## What needs to be done
Reproduce the data in full, exactly as given, leaving images out.

## Given data
-*-*-
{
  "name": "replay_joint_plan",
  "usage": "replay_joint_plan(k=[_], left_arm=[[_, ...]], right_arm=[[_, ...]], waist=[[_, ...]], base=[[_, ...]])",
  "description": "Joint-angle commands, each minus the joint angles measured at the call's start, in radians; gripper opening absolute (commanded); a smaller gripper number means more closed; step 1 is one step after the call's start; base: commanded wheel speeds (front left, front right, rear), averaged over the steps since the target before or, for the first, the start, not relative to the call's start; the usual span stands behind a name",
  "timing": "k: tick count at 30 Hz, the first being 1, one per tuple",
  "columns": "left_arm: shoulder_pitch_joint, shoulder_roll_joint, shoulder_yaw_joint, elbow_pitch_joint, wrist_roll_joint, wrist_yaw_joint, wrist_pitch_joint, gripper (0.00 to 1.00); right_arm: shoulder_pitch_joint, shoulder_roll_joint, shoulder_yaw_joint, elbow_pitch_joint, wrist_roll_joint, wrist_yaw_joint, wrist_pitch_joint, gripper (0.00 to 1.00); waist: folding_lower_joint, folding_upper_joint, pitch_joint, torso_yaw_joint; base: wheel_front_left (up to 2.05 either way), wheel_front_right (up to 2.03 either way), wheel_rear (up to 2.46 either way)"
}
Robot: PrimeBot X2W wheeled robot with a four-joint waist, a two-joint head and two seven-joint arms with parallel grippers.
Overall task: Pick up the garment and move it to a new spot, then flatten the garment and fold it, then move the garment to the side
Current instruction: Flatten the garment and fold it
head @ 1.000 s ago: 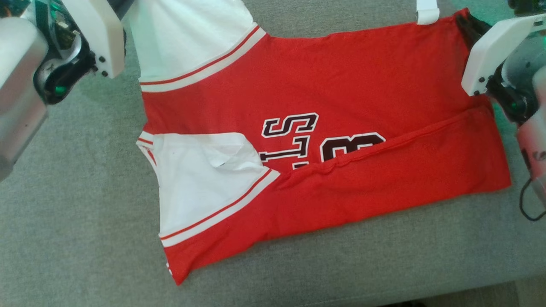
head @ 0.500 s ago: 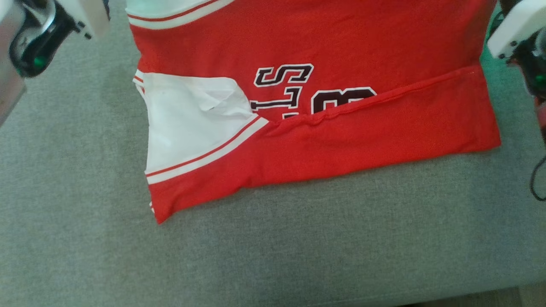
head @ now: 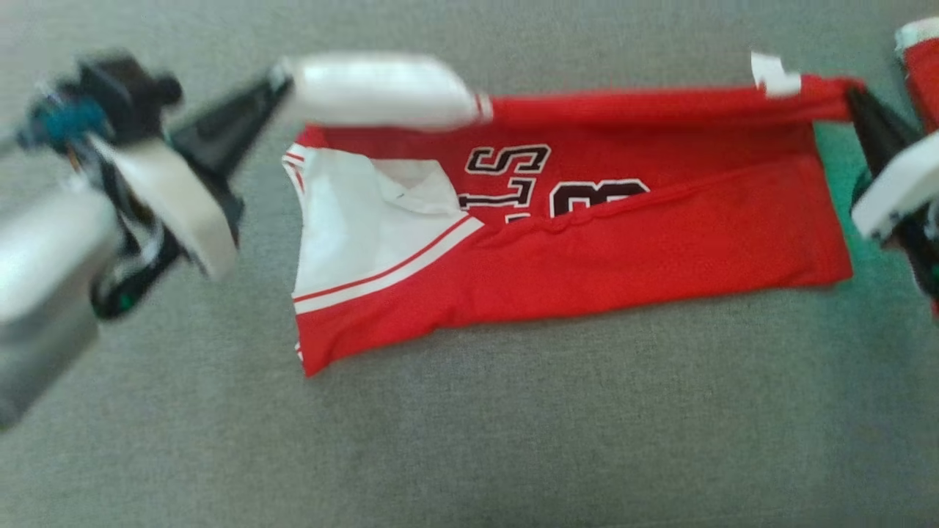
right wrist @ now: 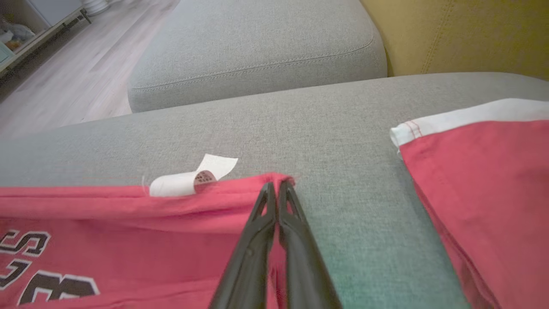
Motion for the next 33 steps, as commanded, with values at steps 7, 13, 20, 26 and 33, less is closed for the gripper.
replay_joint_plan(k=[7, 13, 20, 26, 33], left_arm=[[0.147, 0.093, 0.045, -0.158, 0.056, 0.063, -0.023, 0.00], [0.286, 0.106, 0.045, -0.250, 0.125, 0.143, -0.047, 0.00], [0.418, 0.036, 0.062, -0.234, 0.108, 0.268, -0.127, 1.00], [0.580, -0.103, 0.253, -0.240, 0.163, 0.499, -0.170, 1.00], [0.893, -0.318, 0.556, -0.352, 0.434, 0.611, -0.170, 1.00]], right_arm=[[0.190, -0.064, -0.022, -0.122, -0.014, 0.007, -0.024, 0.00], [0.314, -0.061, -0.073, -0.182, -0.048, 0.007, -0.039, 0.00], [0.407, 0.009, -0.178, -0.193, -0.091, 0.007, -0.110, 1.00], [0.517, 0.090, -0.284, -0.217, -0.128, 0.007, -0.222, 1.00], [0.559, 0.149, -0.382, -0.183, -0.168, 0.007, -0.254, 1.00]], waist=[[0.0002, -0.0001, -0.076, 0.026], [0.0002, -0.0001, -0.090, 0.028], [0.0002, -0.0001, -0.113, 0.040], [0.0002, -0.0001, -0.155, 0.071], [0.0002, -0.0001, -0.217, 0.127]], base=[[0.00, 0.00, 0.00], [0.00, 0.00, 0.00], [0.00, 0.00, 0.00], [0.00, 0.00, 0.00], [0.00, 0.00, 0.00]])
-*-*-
## Response below
{
  "name": "replay_joint_plan",
  "usage": "replay_joint_plan(k=[_], left_arm=[[_, ...]], right_arm=[[_, ...]], waist=[[_, ...]], base=[[_, ...]])",
  "description": "Joint-angle commands, each minus the joint angles measured at the call's start, in radians; gripper opening absolute (commanded); a smaller gripper number means more closed; step 1 is one step after the call's start; base: commanded wheel speeds (front left, front right, rear), averaged over the steps since the target before or, for the first, the start, not relative to the call's start; the usual span stands behind a name",
  "timing": "k: tick count at 30 Hz, the first being 1, one per tuple",
  "columns": "left_arm: shoulder_pitch_joint, shoulder_roll_joint, shoulder_yaw_joint, elbow_pitch_joint, wrist_roll_joint, wrist_yaw_joint, wrist_pitch_joint, gripper (0.00 to 1.00); right_arm: shoulder_pitch_joint, shoulder_roll_joint, shoulder_yaw_joint, elbow_pitch_joint, wrist_roll_joint, wrist_yaw_joint, wrist_pitch_joint, gripper (0.00 to 1.00); waist: folding_lower_joint, folding_upper_joint, pitch_joint, torso_yaw_joint; base: wheel_front_left (up to 2.05 either way), wheel_front_right (up to 2.03 either way), wheel_rear (up to 2.46 either way)"
}
Robot: PrimeBot X2W wheeled robot with a four-joint waist, a two-joint head and two seven-joint arms with parallel grippers.
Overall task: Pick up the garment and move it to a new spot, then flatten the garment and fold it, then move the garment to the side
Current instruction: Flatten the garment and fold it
head @ 1.000 s ago: 
head @ 0.500 s ago: 
head @ now: 
right wrist @ now: 
Motion for the next 33 steps, as commanded, with values at steps 7, 13, 20, 26 and 33, less is closed for the gripper.
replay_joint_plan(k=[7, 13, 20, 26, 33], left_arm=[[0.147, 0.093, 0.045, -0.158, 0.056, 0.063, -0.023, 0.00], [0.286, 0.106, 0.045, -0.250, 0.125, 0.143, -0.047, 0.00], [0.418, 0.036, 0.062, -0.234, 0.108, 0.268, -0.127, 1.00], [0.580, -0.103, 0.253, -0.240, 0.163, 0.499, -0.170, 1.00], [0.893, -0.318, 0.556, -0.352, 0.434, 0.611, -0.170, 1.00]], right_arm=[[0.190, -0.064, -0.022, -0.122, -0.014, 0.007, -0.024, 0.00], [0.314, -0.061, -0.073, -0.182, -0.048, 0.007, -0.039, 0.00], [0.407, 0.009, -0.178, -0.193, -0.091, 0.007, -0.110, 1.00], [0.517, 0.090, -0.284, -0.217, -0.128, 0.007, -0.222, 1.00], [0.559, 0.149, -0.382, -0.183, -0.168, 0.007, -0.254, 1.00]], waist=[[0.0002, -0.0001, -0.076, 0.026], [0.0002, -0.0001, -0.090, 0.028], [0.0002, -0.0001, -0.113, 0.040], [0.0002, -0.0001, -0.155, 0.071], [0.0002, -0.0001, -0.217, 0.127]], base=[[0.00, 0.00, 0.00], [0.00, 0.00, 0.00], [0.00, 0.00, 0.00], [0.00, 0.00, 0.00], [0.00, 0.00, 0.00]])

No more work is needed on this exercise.